Which gives me these warnings:

┌ Warning: #= C:\Users\siemd\.julia\packages\DiffEqOperators\Xddum\src\derivative_operators\convolutions.jl:79 =#:
│ `LoopVectorization.check_args` on your inputs failed; running fallback `@inbounds @fastmath` loop instead.
│ Use `warn_check_args=false`, e.g. `@turbo warn_check_args=false ...`, to disable this warning.
└ @ DiffEqOperators C:\Users\siemd\.julia\packages\LoopVectorization\wLMFa\src\condense_loopset.jl:825
┌ Warning: #= C:\Users\siemd\.julia\packages\DiffEqOperators\Xddum\src\derivative_operators\convolutions.jl:49 =#:
│ `LoopVectorization.check_args` on your inputs failed; running fallback `@inbounds @fastmath` loop instead.
│ Use `warn_check_args=false`, e.g. `@turbo warn_check_args=false ...`, to disable this warning.
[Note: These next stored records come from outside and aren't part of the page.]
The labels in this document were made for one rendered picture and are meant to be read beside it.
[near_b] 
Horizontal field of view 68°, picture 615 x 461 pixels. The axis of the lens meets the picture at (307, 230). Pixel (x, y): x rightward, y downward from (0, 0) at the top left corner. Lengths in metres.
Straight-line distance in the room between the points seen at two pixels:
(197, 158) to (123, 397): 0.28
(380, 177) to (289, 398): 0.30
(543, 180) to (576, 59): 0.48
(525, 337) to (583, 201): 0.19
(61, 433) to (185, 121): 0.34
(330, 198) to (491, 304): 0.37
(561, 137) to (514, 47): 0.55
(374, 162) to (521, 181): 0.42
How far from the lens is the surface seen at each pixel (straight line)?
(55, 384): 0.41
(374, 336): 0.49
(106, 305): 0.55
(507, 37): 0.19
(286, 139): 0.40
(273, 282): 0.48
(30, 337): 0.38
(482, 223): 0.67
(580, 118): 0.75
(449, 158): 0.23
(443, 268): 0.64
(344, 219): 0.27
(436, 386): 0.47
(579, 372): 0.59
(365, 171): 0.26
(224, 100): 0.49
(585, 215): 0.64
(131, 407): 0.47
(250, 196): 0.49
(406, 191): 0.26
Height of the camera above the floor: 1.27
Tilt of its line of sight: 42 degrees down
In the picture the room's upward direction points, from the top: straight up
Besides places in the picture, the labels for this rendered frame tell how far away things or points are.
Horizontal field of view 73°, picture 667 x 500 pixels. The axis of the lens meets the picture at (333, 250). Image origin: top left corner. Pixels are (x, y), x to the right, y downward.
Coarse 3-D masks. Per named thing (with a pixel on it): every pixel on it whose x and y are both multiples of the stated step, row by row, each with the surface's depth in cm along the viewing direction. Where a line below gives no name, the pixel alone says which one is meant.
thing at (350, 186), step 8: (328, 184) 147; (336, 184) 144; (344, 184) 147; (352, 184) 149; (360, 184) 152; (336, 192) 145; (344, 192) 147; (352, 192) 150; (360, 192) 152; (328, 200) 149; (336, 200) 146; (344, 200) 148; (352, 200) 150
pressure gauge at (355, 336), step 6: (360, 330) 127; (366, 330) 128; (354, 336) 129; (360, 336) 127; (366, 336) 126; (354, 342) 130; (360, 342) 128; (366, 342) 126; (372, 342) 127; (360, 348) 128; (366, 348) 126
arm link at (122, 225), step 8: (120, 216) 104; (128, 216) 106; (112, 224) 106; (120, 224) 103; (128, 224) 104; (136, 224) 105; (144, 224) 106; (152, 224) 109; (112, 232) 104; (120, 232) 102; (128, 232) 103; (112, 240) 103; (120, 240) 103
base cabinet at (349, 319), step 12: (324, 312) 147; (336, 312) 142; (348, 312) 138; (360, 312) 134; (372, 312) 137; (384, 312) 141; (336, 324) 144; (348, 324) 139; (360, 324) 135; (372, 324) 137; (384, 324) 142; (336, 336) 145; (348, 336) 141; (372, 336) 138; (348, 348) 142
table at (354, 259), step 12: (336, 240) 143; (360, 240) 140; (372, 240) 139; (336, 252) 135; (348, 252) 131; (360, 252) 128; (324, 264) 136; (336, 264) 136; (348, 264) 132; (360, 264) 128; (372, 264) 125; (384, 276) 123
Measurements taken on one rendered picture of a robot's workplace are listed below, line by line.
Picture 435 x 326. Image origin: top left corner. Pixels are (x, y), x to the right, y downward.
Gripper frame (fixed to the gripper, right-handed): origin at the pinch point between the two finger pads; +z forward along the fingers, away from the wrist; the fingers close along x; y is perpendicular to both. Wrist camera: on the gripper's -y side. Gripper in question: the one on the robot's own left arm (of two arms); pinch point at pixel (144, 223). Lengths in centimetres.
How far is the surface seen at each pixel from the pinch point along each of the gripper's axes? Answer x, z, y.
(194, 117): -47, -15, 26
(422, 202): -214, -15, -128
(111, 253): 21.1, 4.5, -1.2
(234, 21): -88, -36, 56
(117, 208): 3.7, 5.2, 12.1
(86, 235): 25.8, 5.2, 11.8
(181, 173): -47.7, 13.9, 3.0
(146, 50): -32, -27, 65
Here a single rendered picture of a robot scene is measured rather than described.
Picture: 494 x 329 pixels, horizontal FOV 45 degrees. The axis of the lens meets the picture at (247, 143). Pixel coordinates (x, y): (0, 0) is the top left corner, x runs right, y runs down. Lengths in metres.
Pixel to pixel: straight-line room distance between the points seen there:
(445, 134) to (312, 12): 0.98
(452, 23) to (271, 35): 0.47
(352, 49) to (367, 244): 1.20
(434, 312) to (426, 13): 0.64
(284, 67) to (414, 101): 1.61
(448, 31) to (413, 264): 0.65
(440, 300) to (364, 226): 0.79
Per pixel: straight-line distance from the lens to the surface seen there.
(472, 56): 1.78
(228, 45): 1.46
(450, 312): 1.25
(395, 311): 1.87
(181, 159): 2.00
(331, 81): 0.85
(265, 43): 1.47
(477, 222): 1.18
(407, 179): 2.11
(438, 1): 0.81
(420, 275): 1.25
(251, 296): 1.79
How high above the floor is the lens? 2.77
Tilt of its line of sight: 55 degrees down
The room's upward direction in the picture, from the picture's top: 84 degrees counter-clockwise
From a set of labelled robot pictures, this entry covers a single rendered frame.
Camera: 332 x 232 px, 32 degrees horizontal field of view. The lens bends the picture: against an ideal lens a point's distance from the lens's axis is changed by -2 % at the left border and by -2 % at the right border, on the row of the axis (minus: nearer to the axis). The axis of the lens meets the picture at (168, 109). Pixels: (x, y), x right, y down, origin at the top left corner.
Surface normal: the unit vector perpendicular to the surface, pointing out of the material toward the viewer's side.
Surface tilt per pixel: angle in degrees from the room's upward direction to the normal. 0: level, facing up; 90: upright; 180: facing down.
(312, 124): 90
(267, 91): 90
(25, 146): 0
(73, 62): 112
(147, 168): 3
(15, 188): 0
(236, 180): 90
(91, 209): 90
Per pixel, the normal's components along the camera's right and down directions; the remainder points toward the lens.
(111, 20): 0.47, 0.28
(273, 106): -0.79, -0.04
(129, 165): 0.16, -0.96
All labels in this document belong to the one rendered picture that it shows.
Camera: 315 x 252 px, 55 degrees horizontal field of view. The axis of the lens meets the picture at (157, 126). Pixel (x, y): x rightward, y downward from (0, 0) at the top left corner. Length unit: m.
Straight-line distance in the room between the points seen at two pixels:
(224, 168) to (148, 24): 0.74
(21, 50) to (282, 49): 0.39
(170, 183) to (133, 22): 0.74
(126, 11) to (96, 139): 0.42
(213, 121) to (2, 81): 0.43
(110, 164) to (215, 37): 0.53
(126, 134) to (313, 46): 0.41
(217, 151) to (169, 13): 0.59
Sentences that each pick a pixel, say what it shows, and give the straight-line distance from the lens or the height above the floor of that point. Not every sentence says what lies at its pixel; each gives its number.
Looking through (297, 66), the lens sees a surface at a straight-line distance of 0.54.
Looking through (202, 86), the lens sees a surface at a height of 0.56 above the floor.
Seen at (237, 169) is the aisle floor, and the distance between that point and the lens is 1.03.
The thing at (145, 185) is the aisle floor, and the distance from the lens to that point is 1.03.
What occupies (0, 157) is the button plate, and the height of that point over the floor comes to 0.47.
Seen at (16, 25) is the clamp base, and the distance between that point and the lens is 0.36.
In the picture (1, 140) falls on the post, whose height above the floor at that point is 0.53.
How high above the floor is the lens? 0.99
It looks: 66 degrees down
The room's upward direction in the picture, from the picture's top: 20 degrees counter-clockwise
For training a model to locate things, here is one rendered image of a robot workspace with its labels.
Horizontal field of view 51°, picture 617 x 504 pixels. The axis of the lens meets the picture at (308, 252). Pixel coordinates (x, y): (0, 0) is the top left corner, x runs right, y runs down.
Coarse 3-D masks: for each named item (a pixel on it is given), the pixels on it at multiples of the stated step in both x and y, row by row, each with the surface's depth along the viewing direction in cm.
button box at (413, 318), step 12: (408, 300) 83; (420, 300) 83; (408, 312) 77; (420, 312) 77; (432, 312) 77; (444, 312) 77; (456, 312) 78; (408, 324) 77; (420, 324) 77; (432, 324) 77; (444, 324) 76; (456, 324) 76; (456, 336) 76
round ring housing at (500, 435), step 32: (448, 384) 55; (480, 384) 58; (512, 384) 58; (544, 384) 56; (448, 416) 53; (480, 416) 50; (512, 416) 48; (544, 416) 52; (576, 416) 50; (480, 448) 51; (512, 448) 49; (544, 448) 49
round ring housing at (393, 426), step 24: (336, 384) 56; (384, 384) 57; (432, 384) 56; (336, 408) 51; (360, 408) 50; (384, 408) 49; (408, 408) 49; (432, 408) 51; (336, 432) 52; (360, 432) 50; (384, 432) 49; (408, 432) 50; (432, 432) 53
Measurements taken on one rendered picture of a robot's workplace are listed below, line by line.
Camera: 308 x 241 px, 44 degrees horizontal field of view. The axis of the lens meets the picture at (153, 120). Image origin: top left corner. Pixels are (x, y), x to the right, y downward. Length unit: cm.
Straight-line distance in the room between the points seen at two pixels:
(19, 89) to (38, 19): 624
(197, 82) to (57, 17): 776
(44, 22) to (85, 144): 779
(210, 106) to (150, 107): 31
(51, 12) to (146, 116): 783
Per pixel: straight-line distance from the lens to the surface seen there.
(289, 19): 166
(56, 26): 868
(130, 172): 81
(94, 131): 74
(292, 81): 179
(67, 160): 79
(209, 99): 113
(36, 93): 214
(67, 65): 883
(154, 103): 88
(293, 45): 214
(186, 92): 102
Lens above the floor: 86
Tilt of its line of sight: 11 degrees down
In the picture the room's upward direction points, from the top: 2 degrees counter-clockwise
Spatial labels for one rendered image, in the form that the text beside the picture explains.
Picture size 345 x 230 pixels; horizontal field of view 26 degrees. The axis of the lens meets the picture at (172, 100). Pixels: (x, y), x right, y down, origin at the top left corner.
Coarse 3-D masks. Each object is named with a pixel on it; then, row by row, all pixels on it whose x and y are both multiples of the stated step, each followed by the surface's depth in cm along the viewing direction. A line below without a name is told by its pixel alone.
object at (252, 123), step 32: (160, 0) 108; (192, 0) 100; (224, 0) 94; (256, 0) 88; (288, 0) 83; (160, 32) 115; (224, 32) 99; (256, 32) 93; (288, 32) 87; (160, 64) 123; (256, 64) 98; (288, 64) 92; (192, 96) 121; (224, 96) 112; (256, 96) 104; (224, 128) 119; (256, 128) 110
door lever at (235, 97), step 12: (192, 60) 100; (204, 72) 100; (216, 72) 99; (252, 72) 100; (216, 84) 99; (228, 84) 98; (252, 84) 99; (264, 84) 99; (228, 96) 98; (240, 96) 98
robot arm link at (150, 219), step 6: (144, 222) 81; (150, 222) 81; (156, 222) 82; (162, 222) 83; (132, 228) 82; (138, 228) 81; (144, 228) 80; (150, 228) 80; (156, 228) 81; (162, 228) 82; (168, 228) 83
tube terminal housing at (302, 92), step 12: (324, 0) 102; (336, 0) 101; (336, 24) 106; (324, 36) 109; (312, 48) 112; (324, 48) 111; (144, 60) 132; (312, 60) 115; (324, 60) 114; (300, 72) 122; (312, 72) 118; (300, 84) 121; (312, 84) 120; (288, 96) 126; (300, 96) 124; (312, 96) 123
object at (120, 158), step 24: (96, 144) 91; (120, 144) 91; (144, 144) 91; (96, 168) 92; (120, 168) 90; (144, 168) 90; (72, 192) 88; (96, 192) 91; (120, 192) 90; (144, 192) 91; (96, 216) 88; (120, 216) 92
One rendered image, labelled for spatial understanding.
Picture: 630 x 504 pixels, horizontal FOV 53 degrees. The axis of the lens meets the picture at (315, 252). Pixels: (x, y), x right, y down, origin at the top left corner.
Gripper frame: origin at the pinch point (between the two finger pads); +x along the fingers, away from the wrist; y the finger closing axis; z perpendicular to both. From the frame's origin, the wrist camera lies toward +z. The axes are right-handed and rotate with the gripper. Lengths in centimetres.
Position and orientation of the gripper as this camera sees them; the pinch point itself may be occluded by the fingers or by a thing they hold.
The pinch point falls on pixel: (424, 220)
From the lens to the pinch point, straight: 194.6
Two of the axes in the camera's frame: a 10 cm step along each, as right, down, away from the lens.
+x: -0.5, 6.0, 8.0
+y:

└ @ DiffEqOperators C:\Users\siemd\.julia\packages\LoopVectorization\wLMFa\src\condense_loopset.jl:825
┌ Warning: #= C:\Users\siemd\.julia\packages\DiffEqOperators\Xddum\src\derivative_operators\convolutions.jl:98 =#:
│ `LoopVectorization.check_args` on your inputs failed; running fallback `@inbounds @fastmath` loop instead.
│ Use `warn_check_args=false`, e.g. `@turbo warn_check_args=false ...`, to disable this warning.
└ @ DiffEqOperators C:\Users\siemd\.julia\packages\LoopVectorization\wLMFa\src\condense_loopset.jl:825

I updated all my packages but still receive these warnings.
And using Julia version 1.6.3.
What can i do to fix these warnings and improve performance?